2、Japan’s NCT Gains NEDO Funding for Project to Develop β-Ga₂O₃ Wafers, Power Devices and Power Modules

      Novel Crystal Technology Inc (NCT) of Saitama, Japan, which develops and sells gallium oxide wafers, says that an R&D project related to beta-phase gallium oxide (β-Ga₂O₃) was adopted by Japan’s New Energy and Industrial Technology Development Organization (NEDO). The project ‘Development of Material Technology for High-Output and High-Efficiency Power Devices/High-Frequency Devices’ is part of the ‘Key and Advanced Technology R&D through Cross Community Collaboration Program’ (K Program) promoted by Japan’s Cabinet Office (CAO), the Ministry of Education, Culture, Sports, Science and Technology (MEXT), and the Ministry of Economy, Trade and Industry (METI).

      For the project, which has a budget of ¥4.5bn and a planned duration of five years from fiscal 2024 to fiscal 2028, NCT will collaborate with related companies and academic institutions to develop β-Ga₂O₃ wafers, power devices, and power modules.

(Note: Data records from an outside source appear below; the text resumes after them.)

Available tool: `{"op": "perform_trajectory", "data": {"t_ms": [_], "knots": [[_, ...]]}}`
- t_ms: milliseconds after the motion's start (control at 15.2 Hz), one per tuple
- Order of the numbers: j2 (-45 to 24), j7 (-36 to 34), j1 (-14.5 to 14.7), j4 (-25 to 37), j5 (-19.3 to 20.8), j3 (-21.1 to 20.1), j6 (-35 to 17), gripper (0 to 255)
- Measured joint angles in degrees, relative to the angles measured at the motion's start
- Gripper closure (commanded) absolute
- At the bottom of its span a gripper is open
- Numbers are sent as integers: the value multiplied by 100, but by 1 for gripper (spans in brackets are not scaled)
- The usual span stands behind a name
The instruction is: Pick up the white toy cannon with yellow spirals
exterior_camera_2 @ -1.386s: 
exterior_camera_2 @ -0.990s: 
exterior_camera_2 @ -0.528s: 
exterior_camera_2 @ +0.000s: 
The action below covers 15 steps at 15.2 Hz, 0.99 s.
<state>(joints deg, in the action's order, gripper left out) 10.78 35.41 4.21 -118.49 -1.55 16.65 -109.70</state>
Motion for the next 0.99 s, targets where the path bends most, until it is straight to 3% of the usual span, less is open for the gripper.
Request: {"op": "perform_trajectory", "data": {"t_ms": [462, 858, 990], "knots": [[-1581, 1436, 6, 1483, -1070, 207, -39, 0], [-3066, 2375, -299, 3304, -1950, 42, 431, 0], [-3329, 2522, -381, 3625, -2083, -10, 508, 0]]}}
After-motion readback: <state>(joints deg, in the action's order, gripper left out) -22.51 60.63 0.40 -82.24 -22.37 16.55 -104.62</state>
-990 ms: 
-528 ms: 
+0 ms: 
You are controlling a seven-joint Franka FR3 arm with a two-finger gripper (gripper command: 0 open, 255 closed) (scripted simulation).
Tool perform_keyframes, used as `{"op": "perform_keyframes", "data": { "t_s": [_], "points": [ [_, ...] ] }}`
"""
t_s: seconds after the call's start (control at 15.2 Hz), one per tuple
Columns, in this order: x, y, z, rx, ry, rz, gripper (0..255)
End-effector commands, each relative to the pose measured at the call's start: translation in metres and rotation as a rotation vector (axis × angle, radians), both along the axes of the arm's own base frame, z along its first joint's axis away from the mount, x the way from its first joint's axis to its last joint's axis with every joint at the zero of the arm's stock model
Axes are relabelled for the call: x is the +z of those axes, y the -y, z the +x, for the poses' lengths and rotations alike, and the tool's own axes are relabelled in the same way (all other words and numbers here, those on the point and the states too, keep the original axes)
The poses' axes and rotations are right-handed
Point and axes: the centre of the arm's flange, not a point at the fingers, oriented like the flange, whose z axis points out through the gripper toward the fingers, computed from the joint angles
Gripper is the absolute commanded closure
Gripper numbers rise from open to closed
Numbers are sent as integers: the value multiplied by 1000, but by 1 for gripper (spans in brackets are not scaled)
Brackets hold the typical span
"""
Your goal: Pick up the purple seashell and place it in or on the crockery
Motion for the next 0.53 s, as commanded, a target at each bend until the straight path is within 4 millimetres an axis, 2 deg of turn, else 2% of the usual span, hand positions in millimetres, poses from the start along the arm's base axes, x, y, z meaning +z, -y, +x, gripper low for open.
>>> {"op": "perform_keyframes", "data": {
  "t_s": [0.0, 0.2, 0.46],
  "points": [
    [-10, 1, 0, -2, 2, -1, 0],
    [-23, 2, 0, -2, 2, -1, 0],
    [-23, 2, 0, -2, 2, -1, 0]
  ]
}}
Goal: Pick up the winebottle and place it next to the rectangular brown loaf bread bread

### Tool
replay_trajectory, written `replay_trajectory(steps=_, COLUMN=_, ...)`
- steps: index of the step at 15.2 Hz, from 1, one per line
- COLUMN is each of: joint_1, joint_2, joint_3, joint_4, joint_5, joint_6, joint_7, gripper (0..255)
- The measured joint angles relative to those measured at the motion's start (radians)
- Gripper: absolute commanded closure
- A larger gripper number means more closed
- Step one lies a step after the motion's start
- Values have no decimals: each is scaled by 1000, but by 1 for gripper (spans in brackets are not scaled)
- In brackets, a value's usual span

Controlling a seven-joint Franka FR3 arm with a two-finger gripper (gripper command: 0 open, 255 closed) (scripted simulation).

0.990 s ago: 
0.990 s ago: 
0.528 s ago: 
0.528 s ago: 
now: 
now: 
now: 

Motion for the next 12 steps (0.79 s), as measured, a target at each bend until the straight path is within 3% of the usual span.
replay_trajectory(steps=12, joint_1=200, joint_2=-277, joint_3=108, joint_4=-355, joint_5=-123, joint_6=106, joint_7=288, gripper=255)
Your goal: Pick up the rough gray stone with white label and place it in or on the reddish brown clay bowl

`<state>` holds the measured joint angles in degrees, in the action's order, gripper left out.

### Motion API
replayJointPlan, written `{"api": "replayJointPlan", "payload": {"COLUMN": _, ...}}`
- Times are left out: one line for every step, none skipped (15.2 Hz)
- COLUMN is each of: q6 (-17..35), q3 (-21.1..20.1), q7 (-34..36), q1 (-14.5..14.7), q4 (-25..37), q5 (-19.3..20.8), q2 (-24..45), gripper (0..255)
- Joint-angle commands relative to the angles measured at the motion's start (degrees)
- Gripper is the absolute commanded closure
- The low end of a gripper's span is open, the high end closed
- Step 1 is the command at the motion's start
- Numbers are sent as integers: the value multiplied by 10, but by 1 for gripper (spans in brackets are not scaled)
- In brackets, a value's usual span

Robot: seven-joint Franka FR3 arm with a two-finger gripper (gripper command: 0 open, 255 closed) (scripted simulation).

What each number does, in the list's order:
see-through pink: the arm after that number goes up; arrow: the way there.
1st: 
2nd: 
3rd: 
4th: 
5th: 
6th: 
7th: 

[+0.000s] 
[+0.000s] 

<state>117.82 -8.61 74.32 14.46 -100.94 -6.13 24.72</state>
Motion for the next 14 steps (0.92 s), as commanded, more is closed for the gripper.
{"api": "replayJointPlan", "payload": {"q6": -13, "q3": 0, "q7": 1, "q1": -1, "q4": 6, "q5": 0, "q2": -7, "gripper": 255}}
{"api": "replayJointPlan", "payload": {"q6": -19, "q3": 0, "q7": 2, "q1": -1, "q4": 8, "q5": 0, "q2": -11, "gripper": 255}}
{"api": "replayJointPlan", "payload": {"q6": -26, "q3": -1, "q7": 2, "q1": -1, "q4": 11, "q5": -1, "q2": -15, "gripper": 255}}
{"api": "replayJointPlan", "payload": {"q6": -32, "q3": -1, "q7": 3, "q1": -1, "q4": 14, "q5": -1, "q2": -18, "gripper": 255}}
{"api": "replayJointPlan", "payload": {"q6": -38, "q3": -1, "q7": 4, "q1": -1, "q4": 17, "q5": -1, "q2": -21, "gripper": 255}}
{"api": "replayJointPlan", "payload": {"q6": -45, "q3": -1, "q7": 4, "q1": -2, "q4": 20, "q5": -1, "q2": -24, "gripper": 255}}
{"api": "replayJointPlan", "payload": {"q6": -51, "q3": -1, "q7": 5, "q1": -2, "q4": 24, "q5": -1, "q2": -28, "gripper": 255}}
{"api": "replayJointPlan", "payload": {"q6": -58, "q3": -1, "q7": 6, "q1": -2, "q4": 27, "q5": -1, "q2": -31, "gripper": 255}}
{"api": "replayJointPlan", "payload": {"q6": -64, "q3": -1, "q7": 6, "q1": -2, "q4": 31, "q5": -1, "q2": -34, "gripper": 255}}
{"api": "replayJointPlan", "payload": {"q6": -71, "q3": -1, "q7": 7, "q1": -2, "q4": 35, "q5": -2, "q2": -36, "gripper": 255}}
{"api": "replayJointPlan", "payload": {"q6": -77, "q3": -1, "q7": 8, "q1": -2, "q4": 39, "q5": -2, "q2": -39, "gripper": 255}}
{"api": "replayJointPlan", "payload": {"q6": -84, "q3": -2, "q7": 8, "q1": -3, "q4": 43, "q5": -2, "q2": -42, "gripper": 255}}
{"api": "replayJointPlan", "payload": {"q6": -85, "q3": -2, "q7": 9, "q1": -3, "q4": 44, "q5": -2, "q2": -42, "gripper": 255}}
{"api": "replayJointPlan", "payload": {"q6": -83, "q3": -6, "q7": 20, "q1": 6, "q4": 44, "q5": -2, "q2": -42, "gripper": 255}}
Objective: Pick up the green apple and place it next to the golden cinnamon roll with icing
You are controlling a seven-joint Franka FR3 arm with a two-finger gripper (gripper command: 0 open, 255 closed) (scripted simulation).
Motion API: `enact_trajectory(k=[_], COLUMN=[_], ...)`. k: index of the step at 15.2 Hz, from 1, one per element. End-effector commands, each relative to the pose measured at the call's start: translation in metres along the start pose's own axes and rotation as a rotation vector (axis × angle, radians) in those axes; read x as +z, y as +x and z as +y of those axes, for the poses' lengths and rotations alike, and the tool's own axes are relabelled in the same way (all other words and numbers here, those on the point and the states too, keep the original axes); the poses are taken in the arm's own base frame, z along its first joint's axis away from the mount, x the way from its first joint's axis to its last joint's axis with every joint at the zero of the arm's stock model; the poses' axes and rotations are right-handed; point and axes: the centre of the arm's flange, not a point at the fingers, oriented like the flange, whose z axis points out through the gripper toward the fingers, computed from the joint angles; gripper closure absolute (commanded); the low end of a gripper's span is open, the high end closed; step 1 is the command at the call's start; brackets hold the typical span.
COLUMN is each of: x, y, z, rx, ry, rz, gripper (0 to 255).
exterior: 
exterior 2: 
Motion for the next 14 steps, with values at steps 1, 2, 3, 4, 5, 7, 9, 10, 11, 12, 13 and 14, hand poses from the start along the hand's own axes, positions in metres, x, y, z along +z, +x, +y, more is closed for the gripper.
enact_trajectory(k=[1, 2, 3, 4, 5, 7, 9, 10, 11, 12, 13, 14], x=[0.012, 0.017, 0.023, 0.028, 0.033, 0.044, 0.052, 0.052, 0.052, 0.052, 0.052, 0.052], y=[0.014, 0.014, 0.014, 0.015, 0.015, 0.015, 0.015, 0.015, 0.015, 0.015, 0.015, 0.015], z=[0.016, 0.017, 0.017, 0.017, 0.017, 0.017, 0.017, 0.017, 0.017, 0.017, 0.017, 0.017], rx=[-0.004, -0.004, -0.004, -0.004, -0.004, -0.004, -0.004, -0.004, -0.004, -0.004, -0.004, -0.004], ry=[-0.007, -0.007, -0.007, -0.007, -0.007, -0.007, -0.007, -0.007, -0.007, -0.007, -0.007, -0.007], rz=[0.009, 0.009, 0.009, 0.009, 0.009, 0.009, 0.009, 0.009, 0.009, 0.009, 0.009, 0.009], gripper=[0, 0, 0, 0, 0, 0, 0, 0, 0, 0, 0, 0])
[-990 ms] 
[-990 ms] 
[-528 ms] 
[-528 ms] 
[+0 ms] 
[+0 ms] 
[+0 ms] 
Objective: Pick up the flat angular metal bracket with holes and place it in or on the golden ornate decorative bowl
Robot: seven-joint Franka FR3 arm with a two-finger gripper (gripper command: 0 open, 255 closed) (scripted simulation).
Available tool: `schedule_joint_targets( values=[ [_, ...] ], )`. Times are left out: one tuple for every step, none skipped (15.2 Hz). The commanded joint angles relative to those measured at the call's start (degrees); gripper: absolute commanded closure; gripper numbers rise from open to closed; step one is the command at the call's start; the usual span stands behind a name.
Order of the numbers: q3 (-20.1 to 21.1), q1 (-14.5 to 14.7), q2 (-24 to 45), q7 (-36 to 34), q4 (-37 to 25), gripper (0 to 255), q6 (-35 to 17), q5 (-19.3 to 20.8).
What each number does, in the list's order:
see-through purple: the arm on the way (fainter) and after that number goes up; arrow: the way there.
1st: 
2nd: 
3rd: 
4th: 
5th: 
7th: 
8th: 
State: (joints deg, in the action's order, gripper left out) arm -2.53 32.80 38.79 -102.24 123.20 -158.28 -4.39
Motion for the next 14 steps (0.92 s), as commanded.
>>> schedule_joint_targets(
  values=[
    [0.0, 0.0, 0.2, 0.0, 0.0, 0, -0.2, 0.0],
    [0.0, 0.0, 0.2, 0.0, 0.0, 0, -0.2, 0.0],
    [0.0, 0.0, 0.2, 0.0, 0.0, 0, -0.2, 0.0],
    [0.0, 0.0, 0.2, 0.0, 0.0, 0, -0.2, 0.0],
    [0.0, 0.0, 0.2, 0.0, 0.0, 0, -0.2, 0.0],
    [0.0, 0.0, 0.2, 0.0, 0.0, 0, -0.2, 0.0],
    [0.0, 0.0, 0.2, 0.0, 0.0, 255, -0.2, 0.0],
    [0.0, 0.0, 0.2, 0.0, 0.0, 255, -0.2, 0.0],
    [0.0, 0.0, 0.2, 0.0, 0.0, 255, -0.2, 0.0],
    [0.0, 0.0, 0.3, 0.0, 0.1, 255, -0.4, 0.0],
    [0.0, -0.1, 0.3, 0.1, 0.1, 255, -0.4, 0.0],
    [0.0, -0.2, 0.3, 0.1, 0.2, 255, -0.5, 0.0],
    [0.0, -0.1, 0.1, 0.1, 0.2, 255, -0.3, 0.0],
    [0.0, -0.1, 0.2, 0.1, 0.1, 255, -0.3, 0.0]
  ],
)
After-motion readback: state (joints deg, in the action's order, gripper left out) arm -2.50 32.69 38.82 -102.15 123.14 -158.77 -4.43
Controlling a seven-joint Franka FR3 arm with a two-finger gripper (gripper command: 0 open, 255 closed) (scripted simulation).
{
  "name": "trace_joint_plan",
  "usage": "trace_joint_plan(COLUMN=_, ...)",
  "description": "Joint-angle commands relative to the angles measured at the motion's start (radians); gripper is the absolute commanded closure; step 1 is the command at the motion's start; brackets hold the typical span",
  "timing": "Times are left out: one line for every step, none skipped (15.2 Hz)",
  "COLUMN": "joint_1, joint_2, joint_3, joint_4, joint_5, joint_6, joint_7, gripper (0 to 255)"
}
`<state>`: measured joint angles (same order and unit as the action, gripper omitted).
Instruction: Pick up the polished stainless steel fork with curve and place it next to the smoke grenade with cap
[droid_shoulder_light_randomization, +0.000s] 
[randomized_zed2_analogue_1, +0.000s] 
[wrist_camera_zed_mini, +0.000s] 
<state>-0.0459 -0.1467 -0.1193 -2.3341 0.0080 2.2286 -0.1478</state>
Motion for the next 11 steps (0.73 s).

      Specifically, NCT will work on the development of low-cost crystal growth technology for manufacturing 6-inch high-quality β-Ga₂O₃ wafers and 6-inch homoepitaxial growth technology with low defect density and high production throughput.

      In addition, in collaboration with Tokyo-based Mitsubishi Electric Corp, NCT will work on the development of a high-voltage β-Ga₂O₃ transistor with high breakdown voltage of 3.3kV or more, and low on-resistance which is less than half that of silicon carbide (SiC). Mitsubishi Electric will also work on the development of a power module in which multiple β-Ga₂O₃ transistor chips are assembled in parallel. Nagoya-based Japan Fine Ceramics Center will work on the construction of non-destructive, high-speed full-surface defect inspection technology for 6-inch β-Ga₂O₃ wafers.

3、Collaboration Between The Ohio State University and Taiyo Nippon Sanso to Introduce MOCVD and HVPE for the Development of Advanced Nitride and Oxide Material Devices

      Taiyo Nippon Sanso Corporation (Headquarters: Shinagawa-ku, Tokyo; President: Kenji Nagata; hereinafter “TNSC”), a Japanese industrial gas business company in the Nippon Sanso Holdings Group, and The Ohio State University announce that Ohio State will purchase and use a TNSC SR4000HT-RR-LV metal organic chemical vapor deposition (MOCVD) reactor for its advanced nitride research and development and a halide vapor phase epitaxy (HVPE) reactor for advanced gallium oxide applications.

       “Taiyo Nippon Sanso is very proud to establish a relationship with The Ohio State University for research and development of gallium nitride and gallium oxide materials and devices.  Taiyo Nippon Sanso is looking forward to working with Professors Steven A. Ringel, Siddharth Rajan, and Hongping Zhao and The Ohio State University community to further establish its reputation as a center of excellence in the field of wide band gap semiconductor research and development,” said TNSC Senior Corporate Officer Kunihiro Kobayashi.

      “The Ohio State University is very excited to partner with Taiyo Nippon Sanso,” said Professor Steven A. Ringel, Associate Vice President of Research at The Ohio State University, and Executive Director of Ohio State’s Institute for Materials and Manufacturing Research (IMR). “The selection of the TNSC MOCVD and HVPE systems and our partnership with Taiyo Nippon Sanso enables The Ohio State University to expand its epitaxial growth facilities with these state-of-the-art growth capabilities for nitrides and oxides. We are eager to leverage TNSC technology to push the boundaries of wide and ultrawide bandgap semiconductor research and development.”

      The MOCVD and HVPE reactors will be installed at Nanotech West Lab, a 36,000-square-foot shared user facility servicing the Ohio State materials community. The lab is operated by IMR, a multidisciplinary institute that provides infrastructure support and development, as well as management of major research facilities at Ohio State.

      As research and applications for advanced nitride materials and devices expand, TNSC expects its MOCVD and HVPE platforms to be the platforms of choice for researchers and manufacturers.

Taiyo Nippon Sanso Corporation

      Taiyo Nippon Sanso Corporation, founded in 1910, is a global supplier of industrial gases. In 1983, TNSC launched MOCVD operations alongside its conventional industrial gas operations.